Re: [PATCH] nohz/cpuset: Make a CPU stick with do_timer() duty in thepresence of nohz cpusets
From: Hakan Akkan
Date: Mon Nov 19 2012 - 19:27:58 EST
On Mon, Nov 19, 2012 at 7:46 AM, Frederic Weisbecker <fweisbec@xxxxxxxxx> wrote:
>
> Hi Hakan,
>
> As I start to focus on timekeeing for full dynticks, I'm looking at
> your patch. Sorry I haven't yet replied with a serious review until
> now. But here is it, finally:
>
> 2012/6/17 Hakan Akkan <hakanakkan@xxxxxxxxx>:
> > An adaptive nohz (AHZ) CPU may not do do_timer() for a while
> > despite being non-idle. When all other CPUs are idle, AHZ
> > CPUs might be using stale jiffies values. To prevent this
> > always keep a CPU with ticks if there is one or more AHZ
> > CPUs.
> >
> > The patch changes can_stop_{idle,adaptive}_tick functions
> > and prevents either the last CPU who did the do_timer() duty
> > or the AHZ CPU itself from stopping its sched timer if there
> > is one or more AHZ CPUs in the system. This means AHZ CPUs
> > might keep the ticks running for short periods until a
> > non-AHZ CPU takes the charge away in
> > tick_do_timer_check_handler() function.
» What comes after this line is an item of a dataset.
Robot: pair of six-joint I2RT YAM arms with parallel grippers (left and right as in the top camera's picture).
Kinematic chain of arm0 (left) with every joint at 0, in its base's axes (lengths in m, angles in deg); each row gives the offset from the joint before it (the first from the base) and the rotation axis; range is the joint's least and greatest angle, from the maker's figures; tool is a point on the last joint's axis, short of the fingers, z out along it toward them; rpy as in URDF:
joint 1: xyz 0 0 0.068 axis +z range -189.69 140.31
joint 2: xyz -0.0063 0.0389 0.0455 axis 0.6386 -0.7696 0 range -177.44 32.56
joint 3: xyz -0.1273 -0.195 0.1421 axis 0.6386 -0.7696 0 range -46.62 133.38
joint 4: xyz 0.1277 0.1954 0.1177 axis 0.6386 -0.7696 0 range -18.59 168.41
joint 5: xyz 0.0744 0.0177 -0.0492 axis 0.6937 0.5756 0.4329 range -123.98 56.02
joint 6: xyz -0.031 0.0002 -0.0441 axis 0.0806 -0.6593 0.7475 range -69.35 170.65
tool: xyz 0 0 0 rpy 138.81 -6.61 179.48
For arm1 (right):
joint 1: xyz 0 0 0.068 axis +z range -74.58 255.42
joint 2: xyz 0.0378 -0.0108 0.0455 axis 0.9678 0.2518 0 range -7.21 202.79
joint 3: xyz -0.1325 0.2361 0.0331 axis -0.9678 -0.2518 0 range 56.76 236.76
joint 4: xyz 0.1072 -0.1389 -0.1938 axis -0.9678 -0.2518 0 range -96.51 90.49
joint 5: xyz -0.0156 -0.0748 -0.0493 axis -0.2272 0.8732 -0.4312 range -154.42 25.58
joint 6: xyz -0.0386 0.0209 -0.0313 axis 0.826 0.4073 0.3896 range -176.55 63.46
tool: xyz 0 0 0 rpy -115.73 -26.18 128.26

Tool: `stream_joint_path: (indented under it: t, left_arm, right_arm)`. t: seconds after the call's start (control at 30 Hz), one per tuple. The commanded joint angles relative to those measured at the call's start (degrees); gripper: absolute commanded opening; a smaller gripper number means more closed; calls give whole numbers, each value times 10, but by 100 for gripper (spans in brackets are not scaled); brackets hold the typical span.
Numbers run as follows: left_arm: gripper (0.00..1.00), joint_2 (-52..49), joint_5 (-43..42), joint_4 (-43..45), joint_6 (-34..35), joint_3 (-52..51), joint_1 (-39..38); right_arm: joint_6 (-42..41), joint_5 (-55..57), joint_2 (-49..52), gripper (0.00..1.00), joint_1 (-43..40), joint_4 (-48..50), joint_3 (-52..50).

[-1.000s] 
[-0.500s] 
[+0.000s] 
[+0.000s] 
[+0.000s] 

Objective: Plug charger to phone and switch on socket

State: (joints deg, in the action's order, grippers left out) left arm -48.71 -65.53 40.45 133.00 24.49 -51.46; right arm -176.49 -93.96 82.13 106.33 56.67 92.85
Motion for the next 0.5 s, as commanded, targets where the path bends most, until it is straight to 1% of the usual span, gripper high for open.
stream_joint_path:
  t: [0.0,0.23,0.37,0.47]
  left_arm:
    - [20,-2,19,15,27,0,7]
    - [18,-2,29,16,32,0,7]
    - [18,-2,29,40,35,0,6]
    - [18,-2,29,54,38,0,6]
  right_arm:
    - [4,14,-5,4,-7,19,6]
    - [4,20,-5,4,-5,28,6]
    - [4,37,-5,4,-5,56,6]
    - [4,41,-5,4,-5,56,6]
When a non-AHZ CPU
> > takes the charge, it never gives it away so that AHZ CPUs
> > can run tickless.
> >
> > Signed-off-by: Hakan Akkan <hakanakkan@xxxxxxxxx>
> > CC: Frederic Weisbecker <fweisbec@xxxxxxxxx>
> > ---
> > include/linux/cpuset.h | 3 ++-
> > kernel/cpuset.c | 5 +++++
> > kernel/time/tick-sched.c | 31 ++++++++++++++++++++++++++++++-
> > 3 files changed, 37 insertions(+), 2 deletions(-)
> >
> > diff --git a/include/linux/cpuset.h b/include/linux/cpuset.h
> > index ccbc2fd..19aa448 100644
> > --- a/include/linux/cpuset.h
> > +++ b/include/linux/cpuset.h
> > @@ -266,11 +266,12 @@ static inline bool cpuset_adaptive_nohz(void)
> >
> > extern void cpuset_exit_nohz_interrupt(void *unused);
> > extern void cpuset_nohz_flush_cputimes(void);
> > +extern bool nohz_cpu_exist(void);
> > #else
> > static inline bool cpuset_cpu_adaptive_nohz(int cpu) { return false; }
> > static inline bool cpuset_adaptive_nohz(void) { return false; }
> > static inline void cpuset_nohz_flush_cputimes(void) { }
> > -
> > +static inline bool nohz_cpu_exist(void) { return false; }
> > #endif /* CONFIG_CPUSETS_NO_HZ */
> >
> > #endif /* _LINUX_CPUSET_H */
> > diff --git a/kernel/cpuset.c b/kernel/cpuset.c
> > index 858217b..ccbaac9 100644
> > --- a/kernel/cpuset.c
> > +++ b/kernel/cpuset.c
> > @@ -1231,6 +1231,11 @@ DEFINE_PER_CPU(int, cpu_adaptive_nohz_ref);
> >
> > static cpumask_t nohz_cpuset_mask;
> >
> > +inline bool nohz_cpu_exist(void)
> > +{
> > + return !cpumask_empty(&nohz_cpuset_mask);
> > +}
> > +
> > static void flush_cputime_interrupt(void *unused)
> > {
> > trace_printk("IPI: flush cputime\n");
> > diff --git a/kernel/time/tick-sched.c b/kernel/time/tick-sched.c
> > index bdc8aeb..e60d541 100644
> > --- a/kernel/time/tick-sched.c
> > +++ b/kernel/time/tick-sched.c
> > @@ -409,6 +409,25 @@ out:
> > return ret;
> > }
> >
> > +static inline bool must_take_timer_duty(int cpu)
> > +{
> > + int handler = tick_do_timer_cpu;
> > + bool ret = false;
> > + bool tick_needed = nohz_cpu_exist();
>
> Note this is racy because this fetches the value of the
> nohz_cpuset_mask without locking.
> We may "see" there is no nohz cpusets whereas we just set some of them
> as nohz and they
> could even have shut down their tick already.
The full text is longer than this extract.